== YOUR GOAL ==
Only the lines holding "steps" are wanted here; copy each from the listing.

RECORDS PROVIDED Block Start

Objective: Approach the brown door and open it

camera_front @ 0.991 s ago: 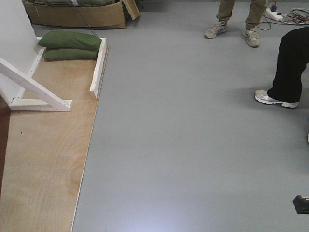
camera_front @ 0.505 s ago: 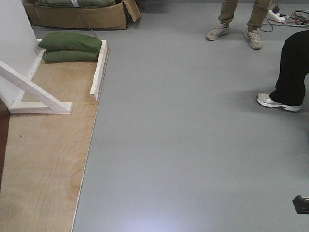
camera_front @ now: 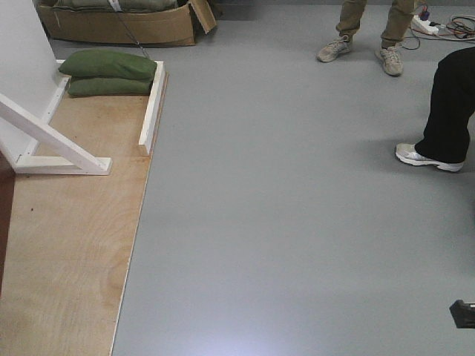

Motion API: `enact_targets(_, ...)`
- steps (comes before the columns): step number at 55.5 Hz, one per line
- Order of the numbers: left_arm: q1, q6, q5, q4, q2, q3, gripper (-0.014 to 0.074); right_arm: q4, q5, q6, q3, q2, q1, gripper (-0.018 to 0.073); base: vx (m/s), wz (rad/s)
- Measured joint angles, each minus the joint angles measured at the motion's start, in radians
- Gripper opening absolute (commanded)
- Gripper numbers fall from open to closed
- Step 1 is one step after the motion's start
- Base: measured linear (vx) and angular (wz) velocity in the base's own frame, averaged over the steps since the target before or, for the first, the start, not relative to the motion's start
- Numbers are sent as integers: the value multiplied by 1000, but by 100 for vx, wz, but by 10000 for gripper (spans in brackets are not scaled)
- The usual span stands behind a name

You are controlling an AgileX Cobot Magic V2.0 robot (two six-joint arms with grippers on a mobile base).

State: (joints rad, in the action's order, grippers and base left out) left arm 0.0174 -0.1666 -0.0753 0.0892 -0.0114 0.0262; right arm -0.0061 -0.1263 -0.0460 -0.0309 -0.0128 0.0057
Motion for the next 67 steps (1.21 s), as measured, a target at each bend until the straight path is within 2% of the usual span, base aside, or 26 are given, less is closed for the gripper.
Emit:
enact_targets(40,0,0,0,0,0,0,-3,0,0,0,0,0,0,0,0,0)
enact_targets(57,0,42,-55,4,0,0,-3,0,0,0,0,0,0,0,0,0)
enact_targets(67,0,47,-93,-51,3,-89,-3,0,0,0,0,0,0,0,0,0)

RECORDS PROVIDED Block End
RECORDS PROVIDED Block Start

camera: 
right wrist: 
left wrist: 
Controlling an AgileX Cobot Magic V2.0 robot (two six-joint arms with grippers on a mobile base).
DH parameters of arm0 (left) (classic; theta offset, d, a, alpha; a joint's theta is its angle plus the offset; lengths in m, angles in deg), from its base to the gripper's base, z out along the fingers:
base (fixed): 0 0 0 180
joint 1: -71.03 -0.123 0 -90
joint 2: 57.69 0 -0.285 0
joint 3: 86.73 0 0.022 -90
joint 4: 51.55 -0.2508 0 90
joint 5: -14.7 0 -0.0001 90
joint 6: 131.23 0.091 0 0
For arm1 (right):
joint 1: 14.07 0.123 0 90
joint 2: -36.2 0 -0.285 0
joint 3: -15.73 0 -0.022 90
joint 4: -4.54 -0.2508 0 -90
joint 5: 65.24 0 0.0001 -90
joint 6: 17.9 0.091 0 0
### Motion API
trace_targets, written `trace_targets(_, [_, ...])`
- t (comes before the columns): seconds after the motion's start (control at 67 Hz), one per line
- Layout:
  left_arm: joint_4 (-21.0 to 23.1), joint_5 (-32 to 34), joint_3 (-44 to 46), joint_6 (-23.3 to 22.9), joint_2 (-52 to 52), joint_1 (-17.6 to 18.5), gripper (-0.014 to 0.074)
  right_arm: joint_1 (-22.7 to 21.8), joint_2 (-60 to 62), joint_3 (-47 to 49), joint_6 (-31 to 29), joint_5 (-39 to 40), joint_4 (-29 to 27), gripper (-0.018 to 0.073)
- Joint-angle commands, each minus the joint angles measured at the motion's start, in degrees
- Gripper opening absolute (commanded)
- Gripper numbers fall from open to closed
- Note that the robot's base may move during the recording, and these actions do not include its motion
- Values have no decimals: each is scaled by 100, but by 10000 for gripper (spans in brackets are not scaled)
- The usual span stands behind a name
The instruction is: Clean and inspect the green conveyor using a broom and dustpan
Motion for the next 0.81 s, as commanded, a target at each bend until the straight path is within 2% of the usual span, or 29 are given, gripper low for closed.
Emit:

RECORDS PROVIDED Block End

== RESULT OF THE TASK ==
- steps (comes before the columns): step number at 55.5 Hz, one per line
- Base: measured linear (vx) and angular (wz) velocity in the base's own frame, averaged over the steps since the target before or, for the first, the start, not relative to the motion's start
Motion for the next 67 steps (1.21 s), as measured, a target at each bend until the straight path is within 2% of the usual span, base aside, or 26 are given, less is closed for the gripper.

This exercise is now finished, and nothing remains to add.